As previously highlighted, gender diverse folk face multifaceted oppressions in life. Historically, they have had to create their own safe spaces and seek sanctuary in the greater LGBTQIA+ community at large. For many who are not accepted and disowned by their families, these communities serve as their chosen families. The “UWB Pride Alliance'' button yields just one example of a community formed out of necessity, specific to a college campus. This community brings together students with marginalized identities, creating a space for those in which the institution was not designed for.

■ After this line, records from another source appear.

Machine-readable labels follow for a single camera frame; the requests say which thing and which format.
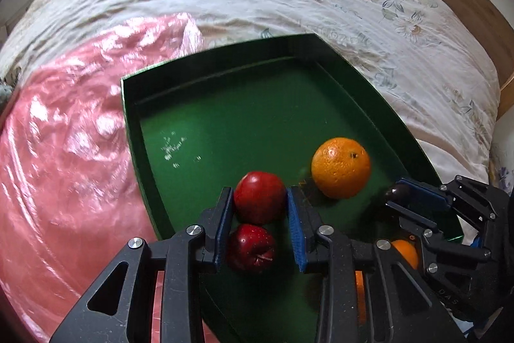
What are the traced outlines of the green tray box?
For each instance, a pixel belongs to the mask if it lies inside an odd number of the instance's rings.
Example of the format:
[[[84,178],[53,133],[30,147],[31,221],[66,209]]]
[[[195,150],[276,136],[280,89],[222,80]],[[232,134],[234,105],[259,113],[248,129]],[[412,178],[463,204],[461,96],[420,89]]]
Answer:
[[[336,231],[375,257],[365,276],[365,325],[340,342],[461,342],[455,321],[395,249],[398,234],[380,200],[403,177],[439,185],[421,146],[382,95],[315,35],[253,40],[156,64],[123,78],[126,131],[139,189],[156,235],[167,239],[250,171],[298,185]],[[352,198],[319,192],[310,175],[328,139],[353,139],[371,175]]]

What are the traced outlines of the pink plastic sheet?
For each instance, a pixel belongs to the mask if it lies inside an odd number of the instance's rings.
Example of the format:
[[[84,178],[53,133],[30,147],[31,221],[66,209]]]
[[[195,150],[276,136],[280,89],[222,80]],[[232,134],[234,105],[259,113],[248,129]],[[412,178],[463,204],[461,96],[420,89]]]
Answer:
[[[1,291],[34,340],[49,340],[129,239],[155,240],[120,81],[202,44],[186,13],[133,18],[23,84],[1,130]]]

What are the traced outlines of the red apple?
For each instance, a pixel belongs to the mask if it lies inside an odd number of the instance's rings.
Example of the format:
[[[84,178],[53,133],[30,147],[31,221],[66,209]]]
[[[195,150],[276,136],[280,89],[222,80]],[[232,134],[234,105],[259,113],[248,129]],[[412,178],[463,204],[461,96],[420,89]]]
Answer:
[[[283,213],[287,191],[277,175],[250,171],[237,184],[234,201],[240,219],[254,225],[267,225]]]
[[[230,235],[227,260],[240,270],[258,272],[274,262],[275,239],[258,225],[241,224]]]

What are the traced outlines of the white floral bedspread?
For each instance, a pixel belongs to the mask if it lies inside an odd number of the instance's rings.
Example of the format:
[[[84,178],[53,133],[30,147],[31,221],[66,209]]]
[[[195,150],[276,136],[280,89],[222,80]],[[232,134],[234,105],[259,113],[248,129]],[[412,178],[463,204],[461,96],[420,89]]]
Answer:
[[[35,0],[2,48],[1,74],[28,74],[128,19],[179,12],[208,48],[318,35],[383,95],[441,180],[487,180],[498,73],[442,0]]]

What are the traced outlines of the dark plum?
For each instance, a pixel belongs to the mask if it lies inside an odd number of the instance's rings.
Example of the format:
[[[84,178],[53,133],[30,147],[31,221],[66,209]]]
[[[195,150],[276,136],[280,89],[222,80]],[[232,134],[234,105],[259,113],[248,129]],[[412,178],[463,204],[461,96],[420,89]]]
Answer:
[[[406,184],[395,184],[391,186],[384,194],[386,203],[392,202],[402,206],[410,203],[410,186]]]

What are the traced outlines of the medium orange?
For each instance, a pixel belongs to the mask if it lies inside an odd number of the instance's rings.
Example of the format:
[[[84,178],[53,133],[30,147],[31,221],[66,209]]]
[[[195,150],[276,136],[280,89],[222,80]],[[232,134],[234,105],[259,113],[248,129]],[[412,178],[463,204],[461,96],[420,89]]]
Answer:
[[[410,241],[404,239],[397,239],[392,241],[392,246],[400,252],[400,255],[409,263],[409,265],[417,270],[420,264],[416,247]]]

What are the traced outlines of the green leafy vegetable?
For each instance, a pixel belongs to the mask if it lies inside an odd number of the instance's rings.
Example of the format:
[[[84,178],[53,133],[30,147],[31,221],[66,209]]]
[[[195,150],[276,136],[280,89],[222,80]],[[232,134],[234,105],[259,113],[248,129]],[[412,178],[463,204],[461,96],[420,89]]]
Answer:
[[[2,111],[11,99],[13,88],[5,82],[0,82],[0,111]]]

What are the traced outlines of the large orange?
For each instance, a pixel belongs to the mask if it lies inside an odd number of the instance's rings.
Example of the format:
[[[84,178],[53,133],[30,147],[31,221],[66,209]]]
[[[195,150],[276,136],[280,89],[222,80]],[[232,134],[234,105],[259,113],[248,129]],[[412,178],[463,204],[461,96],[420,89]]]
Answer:
[[[310,171],[315,185],[325,196],[346,199],[367,185],[371,161],[367,151],[354,139],[333,138],[316,150]]]

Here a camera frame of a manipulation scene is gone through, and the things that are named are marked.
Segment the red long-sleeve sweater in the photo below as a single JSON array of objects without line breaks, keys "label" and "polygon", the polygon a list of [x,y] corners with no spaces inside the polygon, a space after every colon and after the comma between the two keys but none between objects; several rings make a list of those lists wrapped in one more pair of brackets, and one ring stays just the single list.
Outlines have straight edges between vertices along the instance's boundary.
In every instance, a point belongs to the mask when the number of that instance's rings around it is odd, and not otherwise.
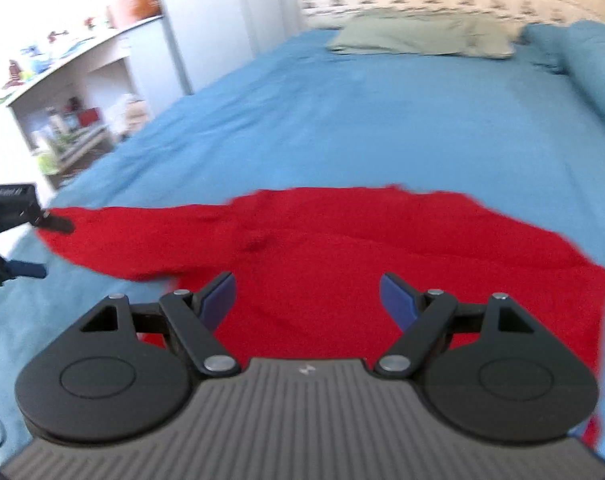
[{"label": "red long-sleeve sweater", "polygon": [[74,232],[40,239],[76,266],[190,289],[231,272],[237,297],[216,334],[242,364],[374,366],[401,334],[379,298],[392,273],[459,303],[409,377],[440,418],[487,440],[533,443],[562,437],[595,410],[605,268],[464,195],[289,188],[223,205],[64,216]]}]

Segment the white shelf unit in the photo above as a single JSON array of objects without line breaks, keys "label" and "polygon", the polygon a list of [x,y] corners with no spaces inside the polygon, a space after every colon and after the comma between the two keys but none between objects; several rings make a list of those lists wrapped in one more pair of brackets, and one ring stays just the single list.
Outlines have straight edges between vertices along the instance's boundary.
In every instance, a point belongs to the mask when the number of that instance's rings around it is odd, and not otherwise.
[{"label": "white shelf unit", "polygon": [[5,106],[57,190],[182,96],[159,15],[78,42]]}]

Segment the blue bed sheet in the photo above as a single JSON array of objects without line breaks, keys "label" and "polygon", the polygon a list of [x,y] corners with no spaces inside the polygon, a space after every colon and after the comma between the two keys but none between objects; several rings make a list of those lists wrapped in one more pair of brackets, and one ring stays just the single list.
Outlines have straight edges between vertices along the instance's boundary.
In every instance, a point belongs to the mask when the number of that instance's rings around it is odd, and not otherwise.
[{"label": "blue bed sheet", "polygon": [[605,120],[531,62],[328,51],[311,30],[175,102],[57,207],[218,204],[257,190],[453,191],[557,232],[605,266]]}]

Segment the orange basket on shelf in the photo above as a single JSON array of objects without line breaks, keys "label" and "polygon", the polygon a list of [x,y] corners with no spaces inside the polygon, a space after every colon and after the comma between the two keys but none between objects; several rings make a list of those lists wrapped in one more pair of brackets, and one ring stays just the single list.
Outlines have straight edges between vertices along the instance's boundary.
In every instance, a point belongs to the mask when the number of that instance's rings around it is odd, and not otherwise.
[{"label": "orange basket on shelf", "polygon": [[107,15],[112,28],[124,29],[161,14],[159,0],[109,0]]}]

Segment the white wardrobe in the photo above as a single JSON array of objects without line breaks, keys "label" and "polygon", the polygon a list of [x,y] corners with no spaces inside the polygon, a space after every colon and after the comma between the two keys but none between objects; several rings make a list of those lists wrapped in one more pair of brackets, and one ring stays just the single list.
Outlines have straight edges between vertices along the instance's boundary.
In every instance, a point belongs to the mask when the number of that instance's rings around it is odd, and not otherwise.
[{"label": "white wardrobe", "polygon": [[302,29],[297,0],[159,0],[186,94],[203,89]]}]

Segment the green pillow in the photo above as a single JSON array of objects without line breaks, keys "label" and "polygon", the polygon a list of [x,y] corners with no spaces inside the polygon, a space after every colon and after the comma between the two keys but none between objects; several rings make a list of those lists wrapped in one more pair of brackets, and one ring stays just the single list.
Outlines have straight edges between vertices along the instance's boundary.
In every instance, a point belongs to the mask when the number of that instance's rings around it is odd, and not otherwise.
[{"label": "green pillow", "polygon": [[504,60],[514,54],[508,29],[477,14],[362,14],[326,44],[337,54],[456,55]]}]

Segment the folded blue duvet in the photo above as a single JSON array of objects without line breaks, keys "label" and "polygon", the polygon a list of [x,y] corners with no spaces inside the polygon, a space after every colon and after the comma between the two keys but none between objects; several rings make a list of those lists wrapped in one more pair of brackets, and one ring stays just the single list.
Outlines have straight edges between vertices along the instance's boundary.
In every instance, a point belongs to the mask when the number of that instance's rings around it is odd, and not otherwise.
[{"label": "folded blue duvet", "polygon": [[537,64],[568,75],[605,120],[605,24],[588,20],[569,26],[528,24],[520,40],[537,49]]}]

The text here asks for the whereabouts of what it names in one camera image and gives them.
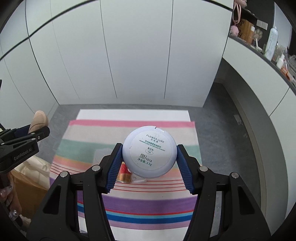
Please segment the left hand painted nails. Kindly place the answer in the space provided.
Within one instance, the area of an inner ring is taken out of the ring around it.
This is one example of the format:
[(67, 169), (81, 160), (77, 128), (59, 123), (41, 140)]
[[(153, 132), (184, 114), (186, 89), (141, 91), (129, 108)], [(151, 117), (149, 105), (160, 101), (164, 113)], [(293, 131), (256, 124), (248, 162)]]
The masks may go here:
[(4, 203), (9, 209), (9, 218), (15, 221), (22, 213), (22, 207), (18, 199), (11, 172), (5, 174), (4, 177), (7, 178), (8, 185), (1, 188), (1, 203)]

By elevating these buttons, we hope to communicate that everyone is deserving of respect, love, and the right to self determination. These buttons were collected and documented because they matter. They provide a platform for oppressed communities to advocate for themselves, be proud of themselves, and demand visibility. We shared only a few with you today, but we really want you to be aware of people’s buttons; that is to say, notice any form of positive wearable activism or calls for action. When more people pay attention to buttons with messages of self advocacy or other messages for change, that is what gives them power. In addition to buttons, messages for change can be on t-shirts, hats, masks, jewelry, stickers, and countless more examples. Maybe you are even inspired to share your own message that makes the world a better place.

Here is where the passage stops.